Indian cricket officials say they hope to announce in the next few days which country will host next month's multimillion-dollar tournament, the Indian Premier League. The tournament is to be staged outside India because it failed to get government's security clearance. Its match schedule clashed with the Indian elections and a recent attack on the Sri Lankan cricket team in Pakistan also heightened concerns. The cricket authorities in South Africa and in England and Wales have been approached as possible hosts. India's deputy Home Minister Shakeel Ahmad said that the country's security resources would be overstretched by two major events at the same time.

"We haven't ensured the security to the IPL just simply because that the date of IPL will clash with the impending parliamentary election in this country. And it's very difficult to provide security to more than 1 billion people during the election and to provide security for the IPL matches on a huge scale."

The UN has presented the Sudanese government with its assessment of the impact of the expulsion of 13 international aid agencies from Darfur. Sudan ordered the charities to leave early this month after the International Criminal Court issued an arrest warrant for the Sudanese President Omar al-Bashir for alleged war crimes in Darfur. Martin Plaut reports.

United Nation's staff have been travelling around Darfur with Sudanese officials, assessing just what has happened since the international aid agencies were expelled. Emergency measures have been put in place but the UN believes they cannot last more than a few weeks. In some camps more than two months worth of food has been distributed but without the complex monitoring to ensure that it goes to those most in need. The difficult process of therapeutic feeding of the worst nourished children is also not taking place.(www.hXen.com)

World news from the BBC.

The government of Bangladesh has banned people suspected of war crimes during the war of independence from Pakistan in 1971 from travelling abroad. It says these people who include leaders of one of the main opposition parties, Jamaat-e-Islami, will face war crime trials. Mark Dummett reports from Dhaka.
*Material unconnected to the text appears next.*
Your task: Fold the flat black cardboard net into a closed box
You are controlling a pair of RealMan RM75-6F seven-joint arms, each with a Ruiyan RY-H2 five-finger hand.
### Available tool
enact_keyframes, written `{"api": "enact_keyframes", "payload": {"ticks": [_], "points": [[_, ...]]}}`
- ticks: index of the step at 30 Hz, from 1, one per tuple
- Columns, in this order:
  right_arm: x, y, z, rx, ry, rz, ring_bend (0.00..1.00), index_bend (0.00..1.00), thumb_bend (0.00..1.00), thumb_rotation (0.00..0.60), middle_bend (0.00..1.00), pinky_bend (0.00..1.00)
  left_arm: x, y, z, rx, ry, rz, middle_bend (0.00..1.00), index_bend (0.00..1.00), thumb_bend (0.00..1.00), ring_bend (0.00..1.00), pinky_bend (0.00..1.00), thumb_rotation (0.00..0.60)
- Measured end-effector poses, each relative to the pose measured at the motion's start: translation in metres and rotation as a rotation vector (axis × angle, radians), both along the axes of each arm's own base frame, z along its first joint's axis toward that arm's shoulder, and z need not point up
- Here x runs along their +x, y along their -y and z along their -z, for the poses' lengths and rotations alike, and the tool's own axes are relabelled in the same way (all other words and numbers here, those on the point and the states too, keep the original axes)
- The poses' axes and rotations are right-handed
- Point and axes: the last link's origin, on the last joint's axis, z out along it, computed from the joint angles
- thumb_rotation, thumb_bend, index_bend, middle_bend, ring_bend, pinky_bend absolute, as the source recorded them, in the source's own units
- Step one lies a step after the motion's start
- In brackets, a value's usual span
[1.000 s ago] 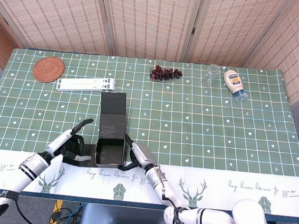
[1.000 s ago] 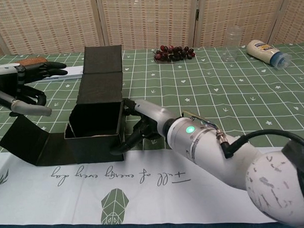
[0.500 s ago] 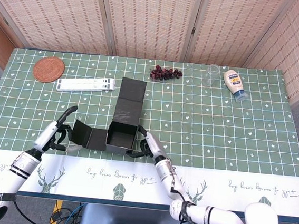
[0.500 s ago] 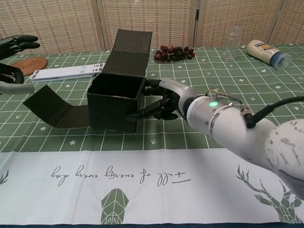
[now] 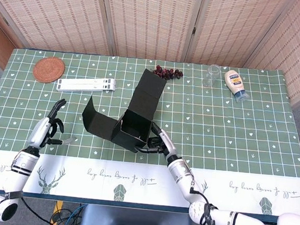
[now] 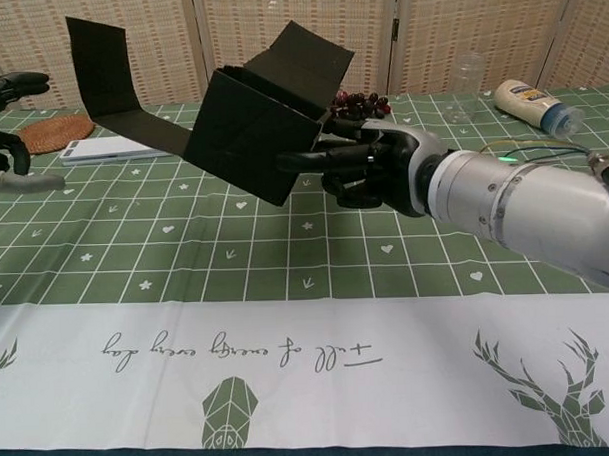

The new government says it wants to punish those who helped the Pakistan armies, brutal attempt to hang on to what was then Pakistan's eastern province. Its supporters say this is the last chance for the generation which live through the war to see justice. The government says three million civilians died and 200,000 women were raped. The Pakistan army was blamed for most atrocities, but local militias, some allegedly linked to the religious party Jamaat-e-Islami, were accused of helping them. Critics say it's just a cynical ploy to destroy Jamaat which has since become one of the Awami league's main political rivals.

A UN human rights investigator has compiled a report saying Israel's military assault on Gaza nearly four months ago may have been a war crime. The investigator, Richard Falk, will present his findings to the UN Human Rights Council in Geneva on Monday. He'll say the Israeli action could have been unlawful, because it was too difficult for Israeli forces to distinguish between military targets and surrounding civilians. Mr. Falk's report calls for an independent inquiry to examine possible war crimes committed by both Israel and the Palestinian group Hamas.

The authorities in Malaysia have warned a lawyers' association to stop its online discussions over whether non-Muslims can use the word "Allah" when referring to God. A government minister said the debate might provoke Muslims to rise up against the lawyers. The Malaysian Bar Council asked its members on its website whether any group had exclusive rights over the word "Allah".

BBC News.


Glossary:


Therapeutic: Therapeutic treatment is designed to treat an illness or to improve a person's health, rather than to prevent an illness. (MEDICAL)


ploy: A ploy is a way of behaving that someone plans carefully and secretly in order to gain an advantage for themselves.


compile: When you compile something such as a report, book, or programme, you produce it by collecting and putting together many pieces of information.